• **WHAT THE TASK REQUIRES**:
I need the lines below from the one with "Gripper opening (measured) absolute" down to the one with "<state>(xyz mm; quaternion" reproduced exactly, both ends included, and nothing else.

• **DATA SHOWN**:
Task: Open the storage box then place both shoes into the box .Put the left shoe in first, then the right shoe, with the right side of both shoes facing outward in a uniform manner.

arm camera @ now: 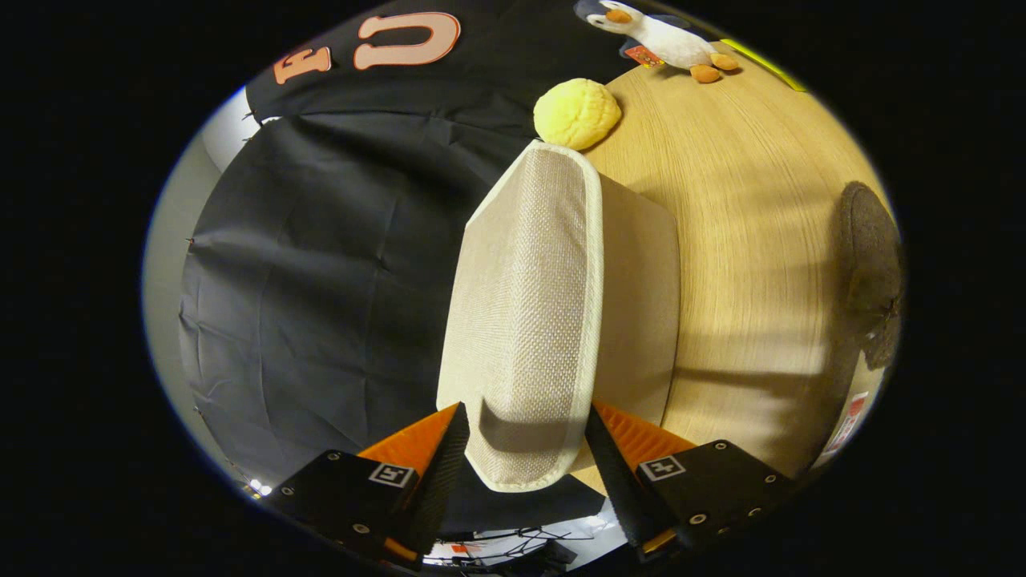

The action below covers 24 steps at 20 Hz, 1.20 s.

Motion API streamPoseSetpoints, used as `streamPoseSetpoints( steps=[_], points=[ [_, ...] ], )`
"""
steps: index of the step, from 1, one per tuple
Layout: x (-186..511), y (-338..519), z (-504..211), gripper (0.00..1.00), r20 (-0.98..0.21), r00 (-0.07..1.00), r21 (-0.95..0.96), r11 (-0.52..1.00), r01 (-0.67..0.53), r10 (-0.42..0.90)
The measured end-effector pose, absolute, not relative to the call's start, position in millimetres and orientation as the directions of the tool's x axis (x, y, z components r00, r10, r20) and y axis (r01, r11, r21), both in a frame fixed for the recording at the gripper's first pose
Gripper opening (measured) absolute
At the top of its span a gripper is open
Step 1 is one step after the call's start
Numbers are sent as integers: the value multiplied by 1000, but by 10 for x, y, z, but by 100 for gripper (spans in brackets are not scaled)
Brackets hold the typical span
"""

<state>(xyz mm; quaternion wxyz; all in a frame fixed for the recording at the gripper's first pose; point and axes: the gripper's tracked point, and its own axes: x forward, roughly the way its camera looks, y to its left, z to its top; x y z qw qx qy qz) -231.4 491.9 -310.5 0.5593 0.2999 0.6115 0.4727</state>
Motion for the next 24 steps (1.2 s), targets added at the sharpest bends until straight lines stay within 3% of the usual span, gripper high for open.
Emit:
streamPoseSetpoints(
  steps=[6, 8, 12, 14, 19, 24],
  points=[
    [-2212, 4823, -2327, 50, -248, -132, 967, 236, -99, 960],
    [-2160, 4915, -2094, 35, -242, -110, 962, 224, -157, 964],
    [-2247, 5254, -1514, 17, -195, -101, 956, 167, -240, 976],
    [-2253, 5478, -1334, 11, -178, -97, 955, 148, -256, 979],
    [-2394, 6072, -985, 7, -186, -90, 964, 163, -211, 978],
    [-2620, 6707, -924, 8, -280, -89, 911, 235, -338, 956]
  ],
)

• **TASK ANSWER**:
Gripper opening (measured) absolute
At the top of its span a gripper is open
Step 1 is one step after the call's start
Numbers are sent as integers: the value multiplied by 1000, but by 10 for x, y, z, but by 100 for gripper (spans in brackets are not scaled)
Brackets hold the typical span
"""

<state>(xyz mm; quaternion wxyz; all in a frame fixed for the recording at the gripper's first pose; point and axes: the gripper's tracked point, and its own axes: x forward, roughly the way its camera looks, y to its left, z to its top; x y z qw qx qy qz) -231.4 491.9 -310.5 0.5593 0.2999 0.6115 0.4727</state>

That finishes the exercise.